Tuesday, December 8, 2009
Tuesday Teatime Poetry
by Sara Teasdale
The kings they came from out the south,
All dressed in ermine fine,
They bore Him gold and chrysoprase,
And gifts of precious wine.
The shepherds came from out the north,
Their coats were brown and old,
They brought Him little new-born lambs--
They had not any gold.
The wise-men came from out the east,
And they were wrapped in white;
The star that led them all the way
Did glorify the night.
The angels came from heaven high,
And they were clad with wings;
And lo, they brought a joyful song
The host of heaven sings.
The kings they knocked upon the door,
The wise-men entered in,
The shepherds followed after them
To hear the song begin.
And Mary held the little child
And sat upon the ground;
She looked up, she looked down,
She looked all around.
The angels sang thro' all the night
Until the rising sun,
But little Jesus fell asleep
Before the song was done.
Not only is this poem appropriate to the season, but it is wonderful for discussing poetry!

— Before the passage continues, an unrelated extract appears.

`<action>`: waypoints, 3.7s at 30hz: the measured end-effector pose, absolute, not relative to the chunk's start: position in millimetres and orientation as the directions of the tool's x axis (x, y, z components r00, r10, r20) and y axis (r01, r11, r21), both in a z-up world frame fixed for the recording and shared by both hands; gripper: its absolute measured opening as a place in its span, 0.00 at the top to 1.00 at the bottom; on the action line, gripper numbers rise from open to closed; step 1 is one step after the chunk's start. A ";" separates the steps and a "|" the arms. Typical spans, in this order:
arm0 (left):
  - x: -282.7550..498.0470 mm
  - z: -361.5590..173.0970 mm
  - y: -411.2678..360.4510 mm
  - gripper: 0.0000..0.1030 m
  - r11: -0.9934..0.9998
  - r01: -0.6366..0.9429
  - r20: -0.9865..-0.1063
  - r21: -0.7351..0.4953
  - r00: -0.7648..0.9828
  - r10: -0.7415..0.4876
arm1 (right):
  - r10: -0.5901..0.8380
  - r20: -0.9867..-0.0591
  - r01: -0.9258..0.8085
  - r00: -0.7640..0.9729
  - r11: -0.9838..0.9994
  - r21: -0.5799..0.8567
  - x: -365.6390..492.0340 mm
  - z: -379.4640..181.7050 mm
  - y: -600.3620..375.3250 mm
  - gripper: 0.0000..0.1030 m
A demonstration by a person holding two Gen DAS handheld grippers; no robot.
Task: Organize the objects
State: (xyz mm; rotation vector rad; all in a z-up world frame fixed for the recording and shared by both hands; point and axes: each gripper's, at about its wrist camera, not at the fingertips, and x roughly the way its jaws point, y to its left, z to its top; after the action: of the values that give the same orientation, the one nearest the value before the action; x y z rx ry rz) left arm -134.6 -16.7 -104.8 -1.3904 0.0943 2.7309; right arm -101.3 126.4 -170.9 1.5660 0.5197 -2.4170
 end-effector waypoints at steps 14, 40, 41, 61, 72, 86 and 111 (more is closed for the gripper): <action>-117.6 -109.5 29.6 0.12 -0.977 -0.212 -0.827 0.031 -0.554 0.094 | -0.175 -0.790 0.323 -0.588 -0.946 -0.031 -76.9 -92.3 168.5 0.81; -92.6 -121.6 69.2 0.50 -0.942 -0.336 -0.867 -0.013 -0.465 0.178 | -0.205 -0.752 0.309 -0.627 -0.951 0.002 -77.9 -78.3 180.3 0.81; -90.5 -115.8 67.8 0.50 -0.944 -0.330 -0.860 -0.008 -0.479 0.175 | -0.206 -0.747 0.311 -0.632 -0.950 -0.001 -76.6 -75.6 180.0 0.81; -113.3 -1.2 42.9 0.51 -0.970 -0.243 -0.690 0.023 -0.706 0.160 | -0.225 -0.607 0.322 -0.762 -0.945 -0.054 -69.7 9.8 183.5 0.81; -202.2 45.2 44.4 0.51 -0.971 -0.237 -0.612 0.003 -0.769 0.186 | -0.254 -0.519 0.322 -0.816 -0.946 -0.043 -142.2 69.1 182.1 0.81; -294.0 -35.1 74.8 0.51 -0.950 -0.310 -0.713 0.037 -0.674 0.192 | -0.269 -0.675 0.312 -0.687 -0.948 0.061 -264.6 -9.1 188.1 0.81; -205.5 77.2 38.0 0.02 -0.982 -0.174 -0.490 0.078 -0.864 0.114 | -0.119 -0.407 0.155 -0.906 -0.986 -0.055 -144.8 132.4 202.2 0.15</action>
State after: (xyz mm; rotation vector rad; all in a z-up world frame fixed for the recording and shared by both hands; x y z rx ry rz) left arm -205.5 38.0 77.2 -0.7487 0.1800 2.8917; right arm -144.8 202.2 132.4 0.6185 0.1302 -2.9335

Stanzas are to poems as paragraphs are to essays. In a poem a stanza is a unit of two or more lines that usually have a pattern of meter, rhyme, and number of lines. This poem is just lovely for explaining this due to the fact that the meter, rhyme, and number of lines in each stanza never changes throughout the poem. Also, at seven stanzas it is long enough to drive home this point without being so long that a younger child would become distracted.
This consistent metrical pattern throughout the poem means that it is really easy for young children this to clap out the number of syllables in each line. This is a nice way to introduce meter without getting too technical. (However, in the sixth stanza be sure to say looked as two-syllables.) Even young elementary school children can see the 8-6-8-6 pattern of syllables in each stanza.
Each stanza has the same ABCB rhyme pattern that can easily be seen with Legos.
South- red lego
Fine (Does fine rhyme with south? No, so let’s use a different color lego.)- green lego
Chrysoprase (Does chrysoprase rhyme with south? No. Does chrysoprase rhyme with fine? No, so let’s use a different color lego.) - yellow lego
Wine (Does wine rhyme with south? No. Does wine rhyme with fine? Yes, so let’s use the same color lego that we used for fine.) - green lego
It is easy to see that each stanza has four lines of verse. This is a good time for remembering that a line of poetry is called a verse.
In the first four stanzas there is also some nice repetition. The first verse follows a The (blank) from (blank) repetition. Then, the second verse tells what they are wearing and the third tells what they brought. This is nice parallel structure/ repetition to discuss.
With the repetition is a strong sense of imagery. We can visualize these kings, shepherds, wise-men, and angels. The simple descriptions feed into a story that we already know and give us a mental picture of everyone arriving from such different places, wearing such different clothing, bringing such different gifts and yet coming together to see Jesus who is in Mary’s arms as she sits on the ground.
Isn’t it cool that such a short work can lead to so much discussion before you even get into the meaning?!